Supported Date and Time Formats

Date examples:

  • 20240622 (YYYYMMDD)
  • 2024-06-22 (YYYY-MM-DD)
  • 2024_06_22 (YYYY_MM_DD)
  • 22.06.2024 (DD.MM.YYYY)
  • 22-06-2024 (DD-MM-YYYY)
  • 220624 (YYMMDD)
  • 2024-6-2, 2024_6_2

Time examples:

  • 154212 (HHMMSS)
  • 1542 (HHMM)
  • 15-42-12 (HH-MM-SS)
  • 15_42_12 (HH_MM_SS)
  • 15-42, 15_42 (HH-MM, HH_MM)

All dates and times are validated. E.g. "20241341" is not a date; "246199" is not a time.


Usage Examples

1. Lists and Tuples as Groups

from file_path_parser import FilePathParser

animals = ["cat", "dog"]
shifts = ("night", "day")
departments = {"department": ["prod", "dev", "test"]}

parser = FilePathParser(
    animals,
    shifts,
    departments,
    date=True,
    time=True,
    patterns={"cam": r"cam\d{1,2}"}
)

result = parser.parse("cat_night_dev_cam08_20240622_1542.jpg")
print(result)
# {
#   "group1": "cat",
#   "group2": "night",
#   "department": "dev",
#   "date": "20240622",
#   "time": "1542",
#   "cam": "cam08"
# }

2. Enum as Groups

from file_path_parser import FilePathParser
from enum import Enum

class Shift(Enum):
    NIGHT = "night"
    DAY = "day"

class Animal(Enum):
    CAT = "cat"
    DOG = "dog"

parser = FilePathParser(
    Animal,
    Shift,
    date=True,
    time=True,
    patterns={"cam": r"cam\d{1,2}"}
)

result = parser.parse("dog_day_cam12_2024-06-23_1730.avi")
print(result)
# {
#   "animal": "dog",
#   "shift": "day",
#   "date": "2024-06-23",
#   "time": "1730",
#   "cam": "cam12"
# }

3. Dictionary as Group

from file_path_parser import FilePathParser

departments = {"department": ["it", "finance", "marketing"]}
levels = {"level": ("junior", "middle", "senior")}
flags = {"flag": "urgent"}

parser = FilePathParser(
    departments,
    levels,
    flags,
    date=True,
    patterns={"ticket": r"T\d{3,5}"}
)

result = parser.parse("finance_senior_urgent_T1004_20240601.txt")
print(result)
# {
#   "department": "finance",
#   "level": "senior",
#   "flag": "urgent",
#   "date": "20240601",
#   "ticket": "T1004"
# }

4. Mixed Groups: Enum, List, Custom Patterns, Date, and Time

from file_path_parser import FilePathParser
from enum import Enum

class Status(Enum):
    OPEN = "open"
    CLOSED = "closed"

parser = FilePathParser(
    Status,
    ["alpha", "beta"],
    date=True,
    time=True,
    patterns={"session": r"session\d+"}
)

result = parser.parse("beta_open_session27_2023-12-31_2359.txt")
print(result)
# {
#   "status": "open",
#   "group2": "beta",
#   "date": "2023-12-31",
#   "time": "2359",
#   "session": "session27"
# }

5. Only Custom Patterns and Date/Time

from file_path_parser import FilePathParser

parser = FilePathParser(
    date=True,
    time=True,
    patterns={"id": r"id\d+", "batch": r"batch\d{2,4}"}
)

result = parser.parse("id99_batch012_20240701_1430.log")
print(result)
# {
#   "date": "20240701",
#   "time": "1430",
#   "id": "id99",
#   "batch": "batch012"
# }

6. If both the path and filename contain a group or date, the value from the priority parameter wins.

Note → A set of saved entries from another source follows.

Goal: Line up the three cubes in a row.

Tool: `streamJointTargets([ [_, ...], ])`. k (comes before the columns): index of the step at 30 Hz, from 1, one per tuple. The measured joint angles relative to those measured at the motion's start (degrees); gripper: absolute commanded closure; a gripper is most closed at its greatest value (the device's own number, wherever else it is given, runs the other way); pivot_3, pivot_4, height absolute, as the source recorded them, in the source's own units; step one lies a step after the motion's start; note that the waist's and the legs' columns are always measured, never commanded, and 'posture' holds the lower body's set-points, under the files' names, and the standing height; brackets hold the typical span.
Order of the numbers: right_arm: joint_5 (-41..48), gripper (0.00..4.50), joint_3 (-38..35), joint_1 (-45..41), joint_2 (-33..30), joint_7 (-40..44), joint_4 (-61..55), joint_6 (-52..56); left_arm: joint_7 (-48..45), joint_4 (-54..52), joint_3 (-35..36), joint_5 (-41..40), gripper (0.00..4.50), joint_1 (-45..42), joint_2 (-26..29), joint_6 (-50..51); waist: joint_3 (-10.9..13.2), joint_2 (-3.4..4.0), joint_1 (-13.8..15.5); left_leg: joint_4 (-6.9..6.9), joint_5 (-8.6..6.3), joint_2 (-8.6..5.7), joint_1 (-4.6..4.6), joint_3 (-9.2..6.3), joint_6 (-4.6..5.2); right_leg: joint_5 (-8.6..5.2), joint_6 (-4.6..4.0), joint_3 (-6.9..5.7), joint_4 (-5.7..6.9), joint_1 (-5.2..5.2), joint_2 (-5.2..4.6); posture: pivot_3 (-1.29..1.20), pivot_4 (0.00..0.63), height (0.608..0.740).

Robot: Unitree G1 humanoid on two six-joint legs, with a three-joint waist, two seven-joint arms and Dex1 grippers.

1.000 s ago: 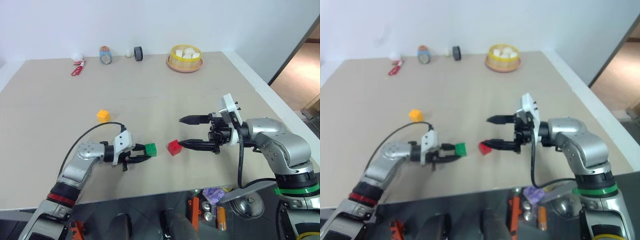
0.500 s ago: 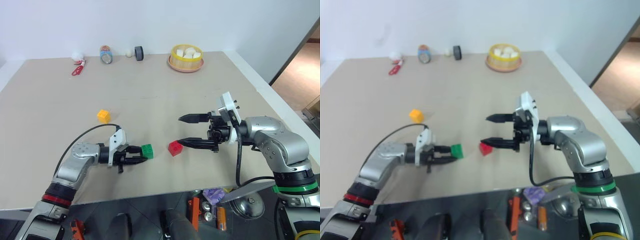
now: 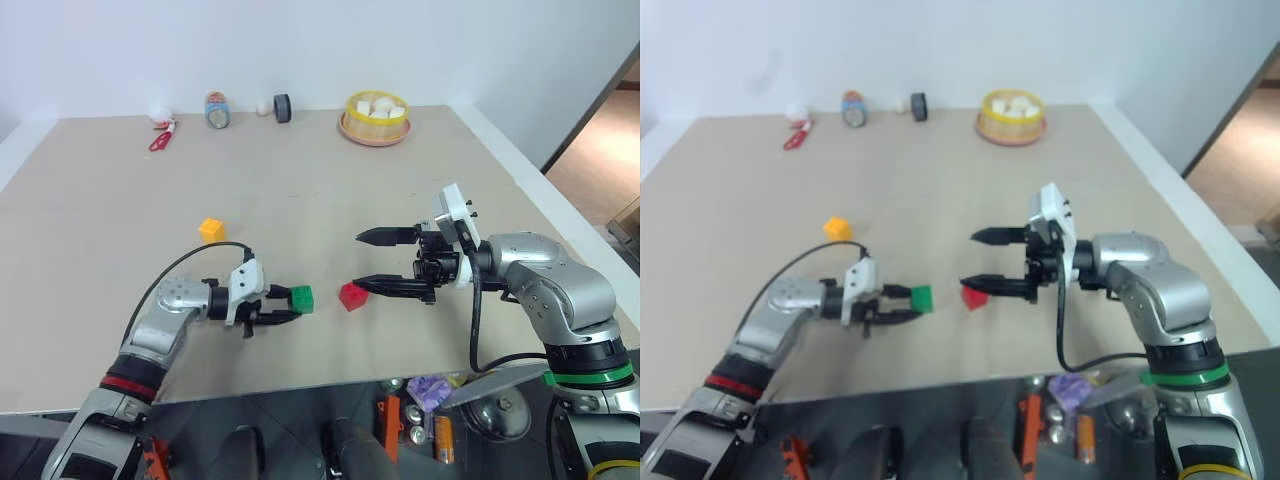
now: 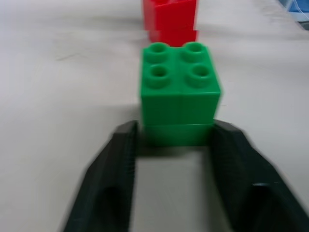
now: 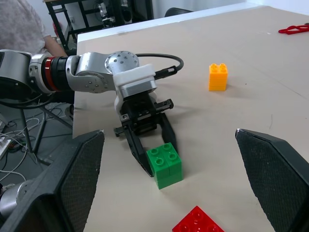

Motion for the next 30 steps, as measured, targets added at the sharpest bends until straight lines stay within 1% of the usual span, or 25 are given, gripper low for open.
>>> streamJointTargets([
  [3, 0.0, 0.00, 0.0, 0.0, 0.0, 0.0, 0.0, 0.0, 0.0, 0.0, 0.8, -0.1, 0.28, 0.0, 0.1, 0.1, 0.0, 0.00, 0.0, -0.05, -0.01, 0.01, -0.01, 0.01, -0.01, -0.01, -0.02, 0.00, 0.00, -0.02, 0.01, 0.00, 0.150, 0.740],
  [4, 0.0, 0.00, 0.0, 0.0, 0.0, 0.0, 0.0, 0.0, -0.1, 0.0, 1.0, -0.1, 0.05, 0.0, 0.1, 0.2, 0.0, 0.00, 0.0, -0.09, -0.02, 0.01, -0.01, 0.01, -0.03, -0.03, -0.04, 0.01, 0.00, -0.03, 0.01, 0.00, 0.150, 0.740],
  [6, 0.0, 0.00, 0.0, 0.0, 0.0, -0.1, 0.0, 0.0, -0.6, 0.0, 1.2, -0.8, 0.05, 0.0, 0.4, 1.3, 0.0, 0.00, 0.0, -0.18, -0.08, 0.01, -0.03, -0.01, -0.06, 0.00, 0.12, 0.00, 0.00, -0.06, 0.03, 0.00, 0.150, 0.740],
  [11, 0.0, 0.00, 0.0, -0.1, 0.3, -0.1, 0.1, 0.0, -1.4, -1.8, 1.4, -1.7, 0.05, 1.0, 0.7, 2.6, 0.0, 0.00, 0.0, -0.22, -0.24, 0.02, -0.07, -0.04, 0.04, -0.14, 0.19, -0.02, 0.00, -0.08, 0.05, 0.00, 0.150, 0.740],
  [14, -0.1, 0.00, 0.1, -0.7, 0.6, 0.1, 0.4, 0.0, -3.3, -6.3, 2.2, -5.4, 0.05, 4.1, 2.3, 6.6, 0.0, 0.00, -0.2, -0.22, -0.26, 0.03, -0.10, -0.03, 0.05, -0.15, 0.18, -0.01, 0.00, -0.12, 0.05, 0.00, 0.150, 0.740],
  [16, -0.1, 0.00, 0.1, -1.6, 0.8, 0.2, 0.9, 0.0, -4.5, -10.1, 3.3, -7.9, 0.05, 6.3, 4.8, 9.5, 0.0, 0.00, -0.2, -0.20, -0.26, 0.07, -0.09, -0.04, 0.05, -0.15, 0.18, -0.03, 0.01, -0.13, 0.07, 0.00, 0.150, 0.740],
  [18, -0.1, 0.00, 0.2, -2.1, 0.9, 0.3, 1.3, 0.0, -5.6, -13.4, 5.1, -9.7, 0.05, 8.6, 9.1, 11.7, 0.0, 0.00, -0.2, -0.21, -0.26, 0.11, -0.05, -0.05, 0.05, -0.21, 0.07, -0.07, 0.02, -0.13, 0.11, 0.00, 0.150, 0.740],
  [19, -0.1, 0.00, 0.2, -2.2, 0.9, 0.4, 1.6, -0.1, -5.9, -14.3, 6.2, -10.2, 0.05, 9.6, 10.6, 12.3, 0.0, 0.00, -0.2, -0.21, -0.26, 0.12, -0.03, -0.05, 0.05, -0.31, -0.10, -0.06, 0.02, -0.13, 0.11, 0.00, 0.150, 0.740],
  [21, -0.2, 0.00, 0.2, -2.3, 1.0, 0.6, 2.4, -0.1, -6.0, -15.6, 8.7, -10.9, 0.05, 11.8, 13.3, 12.7, 0.0, 0.00, -0.2, -0.21, -0.26, 0.12, -0.03, -0.04, 0.05, -0.33, -0.14, -0.08, 0.02, -0.12, 0.09, 0.00, 0.150, 0.740],
  [23, -0.3, 0.00, 0.5, -2.6, 1.2, 0.8, 2.8, -0.4, -4.8, -16.3, 11.6, -11.7, 0.05, 13.6, 14.4, 12.7, 0.0, 0.00, -0.1, -0.19, -0.26, 0.11, -0.05, -0.02, 0.05, -0.33, -0.13, -0.08, 0.02, -0.12, 0.05, 0.00, 0.150, 0.740],
  [26, -0.7, 0.00, 0.6, -3.2, 1.3, 1.2, 3.3, -1.1, -2.2, -17.3, 14.8, -12.3, 0.05, 15.1, 14.7, 13.2, 0.0, 0.00, -0.1, -0.18, -0.26, 0.08, -0.09, 0.00, 0.05, -0.32, -0.12, -0.07, 0.00, -0.12, 0.00, 0.00, 0.150, 0.740],
  [28, -2.2, 0.00, 0.7, -3.5, 1.9, 0.2, 3.9, -2.6, 1.7, -18.8, 17.8, -12.4, 0.05, 16.7, 14.4, 13.3, 0.0, -0.01, -0.1, -0.18, -0.26, 0.09, -0.09, 0.01, 0.05, -0.33, -0.12, -0.07, -0.02, -0.12, -0.01, 0.00, 0.150, 0.740],
  [30, -5.0, 0.00, 0.9, -3.8, 4.1, -2.6, 5.9, -4.7, 8.9, -21.2, 22.1, -11.7, 0.05, 18.7, 13.0, 13.3, 0.0, -0.01, -0.1, -0.19, -0.26, 0.10, -0.08, 0.01, 0.04, -0.31, -0.10, -0.06, -0.01, -0.13, 0.00, 0.00, 0.150, 0.740],
])
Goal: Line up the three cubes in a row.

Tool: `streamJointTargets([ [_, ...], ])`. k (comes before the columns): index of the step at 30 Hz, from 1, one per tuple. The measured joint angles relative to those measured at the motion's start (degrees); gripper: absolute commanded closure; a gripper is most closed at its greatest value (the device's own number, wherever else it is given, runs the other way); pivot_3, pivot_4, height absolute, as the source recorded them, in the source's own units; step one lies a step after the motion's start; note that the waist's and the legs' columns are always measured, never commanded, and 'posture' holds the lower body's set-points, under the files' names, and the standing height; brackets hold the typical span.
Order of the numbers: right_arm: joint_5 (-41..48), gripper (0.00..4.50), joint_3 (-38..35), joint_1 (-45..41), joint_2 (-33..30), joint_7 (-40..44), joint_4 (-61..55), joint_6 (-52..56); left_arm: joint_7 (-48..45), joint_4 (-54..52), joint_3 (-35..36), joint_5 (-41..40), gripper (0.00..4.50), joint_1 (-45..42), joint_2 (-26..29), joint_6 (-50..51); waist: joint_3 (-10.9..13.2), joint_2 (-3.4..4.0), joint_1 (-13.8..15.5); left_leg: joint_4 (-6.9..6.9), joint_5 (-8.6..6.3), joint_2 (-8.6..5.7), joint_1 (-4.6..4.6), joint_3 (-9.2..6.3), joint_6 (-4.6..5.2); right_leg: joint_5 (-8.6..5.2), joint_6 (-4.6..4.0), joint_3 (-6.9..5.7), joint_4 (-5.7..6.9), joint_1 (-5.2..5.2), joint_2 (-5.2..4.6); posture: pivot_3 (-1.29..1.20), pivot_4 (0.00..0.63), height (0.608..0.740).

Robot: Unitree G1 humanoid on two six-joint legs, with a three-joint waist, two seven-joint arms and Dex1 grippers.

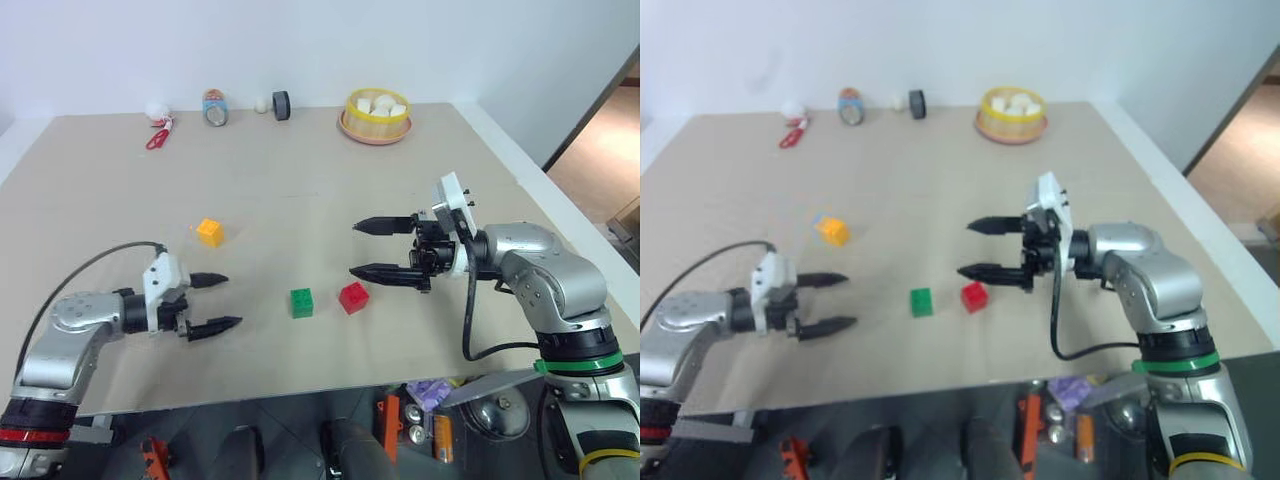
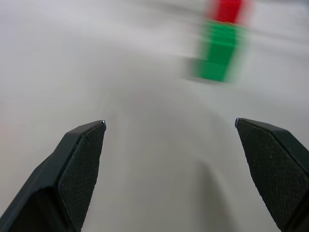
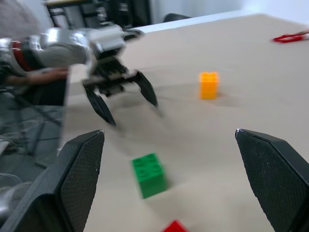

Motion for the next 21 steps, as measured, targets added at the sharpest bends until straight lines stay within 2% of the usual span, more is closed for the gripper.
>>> streamJointTargets([
  [5, -5.5, 0.00, 1.9, -0.6, 5.6, -6.9, 2.5, -3.0, 12.1, -1.3, 2.5, 2.6, 0.05, 3.2, -2.9, 2.9, 0.0, 0.00, -0.1, -0.03, 0.00, 0.06, 0.07, -0.01, 0.00, 0.14, 0.21, -0.02, 0.04, 0.00, 0.07, 0.00, 0.150, 0.740],
  [10, -11.3, 0.00, 4.7, -3.0, 11.5, -15.0, 5.1, -4.3, 21.8, -3.0, 1.5, 5.8, 0.05, 4.5, -5.8, 8.7, 0.0, 0.00, 0.0, -0.02, 0.00, 0.05, 0.03, 0.00, 0.00, 0.16, 0.22, -0.03, 0.06, -0.02, 0.06, 0.00, 0.150, 0.740],
  [15, -12.0, 0.00, 4.9, -3.4, 12.5, -16.0, 5.1, -4.3, 27.3, -3.7, 0.2, 7.4, 0.05, 1.9, -8.0, 12.9, 0.0, -0.03, 0.5, 0.02, 0.01, -0.01, -0.01, 0.00, 0.00, 0.16, 0.23, -0.05, 0.05, 0.03, -0.02, 0.00, 0.150, 0.740],
  [21, -12.0, 0.00, 4.9, -3.5, 12.4, -15.9, 5.1, -4.3, 31.4, 2.8, -0.8, 9.8, 0.05, -5.8, -9.6, 14.6, 0.0, -0.05, 0.2, 0.04, 0.02, 0.01, 0.00, 0.00, 0.01, 0.25, 0.25, -0.06, 0.05, 0.02, 0.04, 0.00, 0.150, 0.740],
])
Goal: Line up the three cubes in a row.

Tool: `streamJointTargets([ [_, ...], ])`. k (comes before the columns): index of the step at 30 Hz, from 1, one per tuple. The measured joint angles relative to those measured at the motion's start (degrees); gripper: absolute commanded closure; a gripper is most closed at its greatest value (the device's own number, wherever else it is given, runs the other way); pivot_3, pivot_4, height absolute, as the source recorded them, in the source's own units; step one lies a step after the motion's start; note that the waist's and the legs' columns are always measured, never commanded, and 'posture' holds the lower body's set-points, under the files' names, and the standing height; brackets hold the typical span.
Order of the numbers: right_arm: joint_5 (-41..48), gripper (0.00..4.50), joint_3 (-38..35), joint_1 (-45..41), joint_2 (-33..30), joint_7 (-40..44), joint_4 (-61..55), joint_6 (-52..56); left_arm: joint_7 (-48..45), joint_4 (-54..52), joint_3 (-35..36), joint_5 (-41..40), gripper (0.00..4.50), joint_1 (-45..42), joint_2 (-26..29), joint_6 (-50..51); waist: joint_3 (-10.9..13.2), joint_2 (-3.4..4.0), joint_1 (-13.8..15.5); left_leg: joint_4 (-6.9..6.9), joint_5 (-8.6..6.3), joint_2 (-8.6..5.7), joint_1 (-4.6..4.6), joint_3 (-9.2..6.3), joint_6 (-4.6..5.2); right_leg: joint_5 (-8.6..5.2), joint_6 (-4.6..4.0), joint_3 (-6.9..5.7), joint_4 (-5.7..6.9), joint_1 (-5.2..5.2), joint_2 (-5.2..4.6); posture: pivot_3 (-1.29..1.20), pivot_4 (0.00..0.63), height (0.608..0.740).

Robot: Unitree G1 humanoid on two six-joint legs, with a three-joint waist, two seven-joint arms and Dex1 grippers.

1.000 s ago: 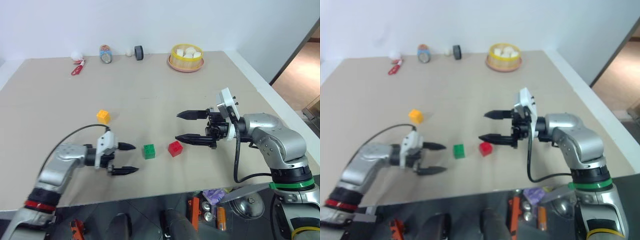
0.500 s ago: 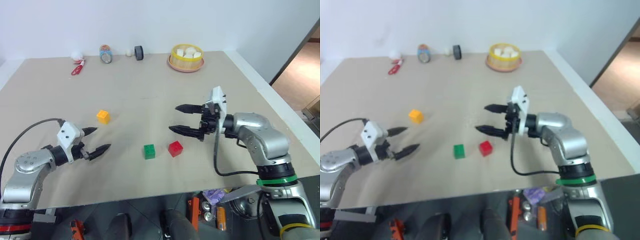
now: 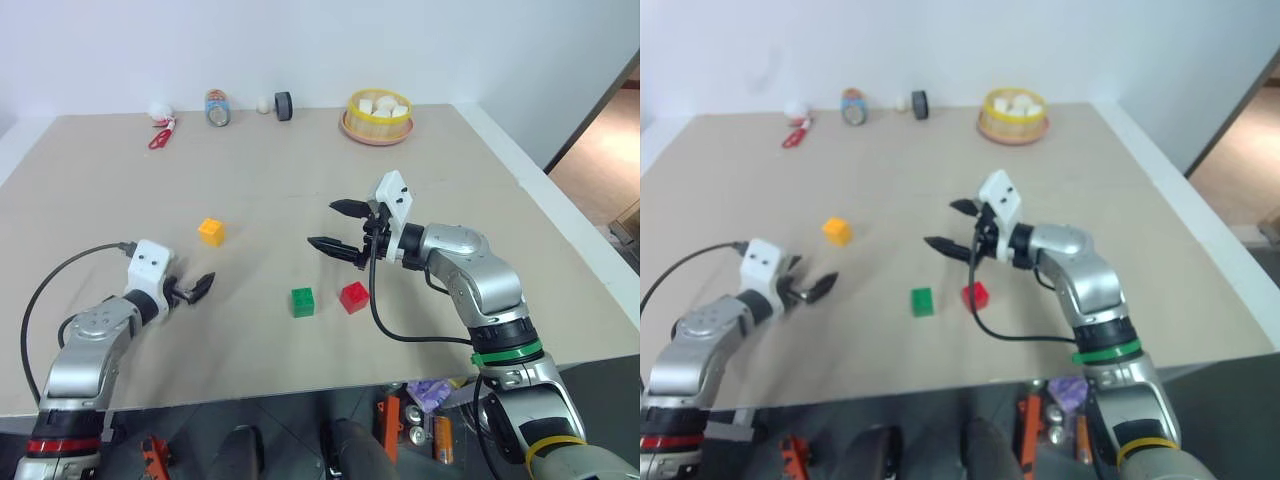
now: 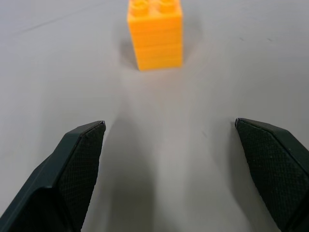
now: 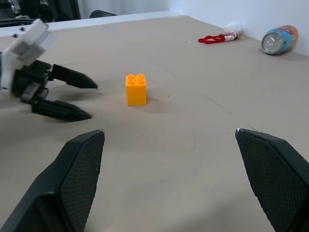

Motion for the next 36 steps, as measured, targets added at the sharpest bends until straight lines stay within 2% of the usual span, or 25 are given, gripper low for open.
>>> streamJointTargets([
  [6, 0.1, 0.00, -0.1, 0.2, -0.1, 0.0, -0.5, 0.2, 1.1, 7.4, -1.6, 1.5, 0.05, -7.1, -1.6, 0.0, 0.0, 0.00, 0.0, -0.04, 0.00, -0.01, -0.03, -0.01, 0.00, -0.01, -0.01, 0.00, -0.01, 0.00, -0.01, 0.00, 0.150, 0.740],
  [19, 1.1, 0.00, -0.4, 0.7, 0.0, -0.2, -2.3, 0.8, -0.7, 25.2, -6.2, 5.8, 0.05, -19.7, -5.6, -6.9, 0.0, 0.00, 1.5, 0.08, 0.61, -0.14, -0.17, 0.07, 0.18, 0.09, -0.04, -0.01, -0.02, 0.25, -0.19, 0.00, 0.150, 0.740],
  [22, 1.1, 0.00, -0.4, 0.7, 0.0, -0.2, -2.3, 0.9, -0.8, 28.5, -6.7, 6.4, 0.84, -21.8, -6.8, -8.4, 0.0, 0.01, 1.5, 0.06, 0.75, -0.13, -0.36, 0.10, 0.30, 0.13, -0.04, -0.02, -0.02, 0.25, -0.19, 0.00, 0.150, 0.740],
  [29, 1.1, 0.00, -0.4, 0.7, -0.1, -0.2, -2.3, 0.9, -1.1, 31.3, -7.9, 7.2, 3.25, -24.3, -9.3, -9.3, 0.0, 0.01, 1.5, 0.06, 0.96, -0.14, -0.51, 0.12, 0.41, 0.22, 0.03, -0.03, -0.02, 0.29, -0.23, 0.00, 0.150, 0.740],
  [36, 1.1, 0.00, -0.4, 0.7, -0.1, -0.2, -2.2, 0.9, -1.2, 31.5, -7.9, 7.5, 3.26, -24.8, -9.4, -9.2, 0.0, 0.01, 1.5, 0.03, 0.98, -0.12, -0.54, 0.10, 0.43, 0.21, -0.01, -0.05, -0.02, 0.27, -0.21, 0.00, 0.150, 0.740],
])
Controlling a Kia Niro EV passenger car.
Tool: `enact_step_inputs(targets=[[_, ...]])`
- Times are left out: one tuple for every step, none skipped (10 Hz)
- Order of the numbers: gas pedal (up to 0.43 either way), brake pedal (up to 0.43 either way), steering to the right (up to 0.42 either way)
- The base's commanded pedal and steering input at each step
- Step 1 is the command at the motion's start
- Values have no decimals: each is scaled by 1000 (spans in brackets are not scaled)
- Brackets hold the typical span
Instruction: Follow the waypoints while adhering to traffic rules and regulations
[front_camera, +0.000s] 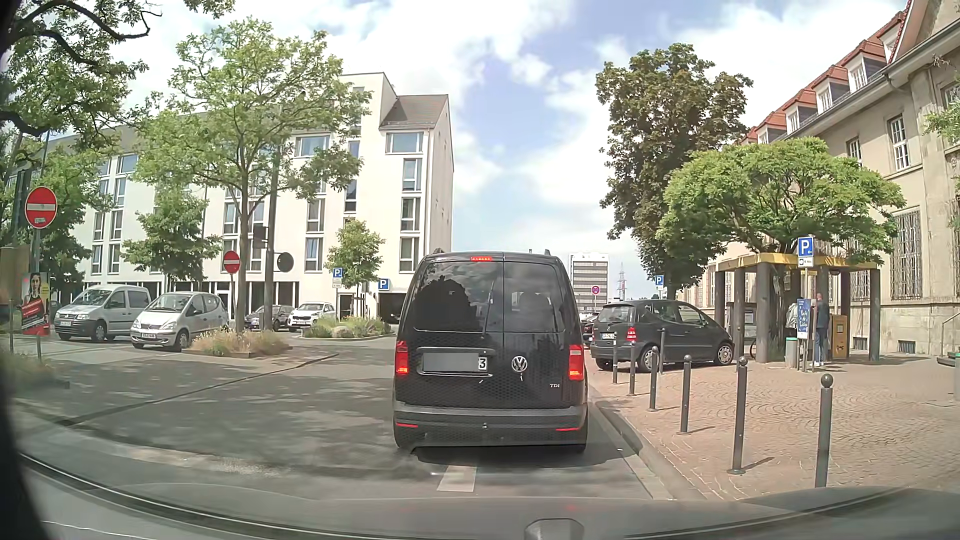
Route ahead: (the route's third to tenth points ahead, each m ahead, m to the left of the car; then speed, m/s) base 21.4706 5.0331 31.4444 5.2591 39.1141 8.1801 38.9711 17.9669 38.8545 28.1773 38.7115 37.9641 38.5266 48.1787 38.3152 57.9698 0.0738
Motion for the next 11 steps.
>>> enact_step_inputs(targets=[[0, 24, -54], [0, 24, -56], [0, 24, -56], [0, 24, -56], [0, 37, -56], [0, 104, -56], [0, 165, -58], [0, 171, -58], [0, 177, -58], [0, 189, -58], [0, 201, -58]])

from file_path_parser import FilePathParser

parser = FilePathParser(["prod", "test"], date=True, priority="filename")
# 'prod' есть в пути, 'test' — в имени файла
result = parser.parse("/data/prod/archive/test_20240620.csv")
print(result)
# Если priority="filename", group1 == "test"
# Если priority="path", group1 == "prod"

API Reference

class FilePathParser:
    def __init__(
        *groups: Any,        # Any number of lists, enums, dicts, or strings (group name auto-detected)
        date: bool = False,  # Extract date? (default: False)
        time: bool = False,  # Extract time? (default: False)
        separator: str = "_",
        priority: str = "filename", # or "path"
        patterns: dict = None,      # e.g. {"cam": r"cam\d+"}
    )

    def parse(self, full_path: Union[str, Path]) -> dict:
        """
        Returns a dict {group: value or None, ...}.
        """
  • Group name is auto-generated:
    • Enum: lowercase enum class name.
    • Dict: key as group name.
    • List/tuple/set: groupN (N = order of argument).
    • String: value as group name.
  • If group not found or invalid: returns None for that group.
  • Date and time always validated (returns None if not real date/time).

How It Works

  1. Splits filename and path into “blocks” (by _, -, ., /, etc).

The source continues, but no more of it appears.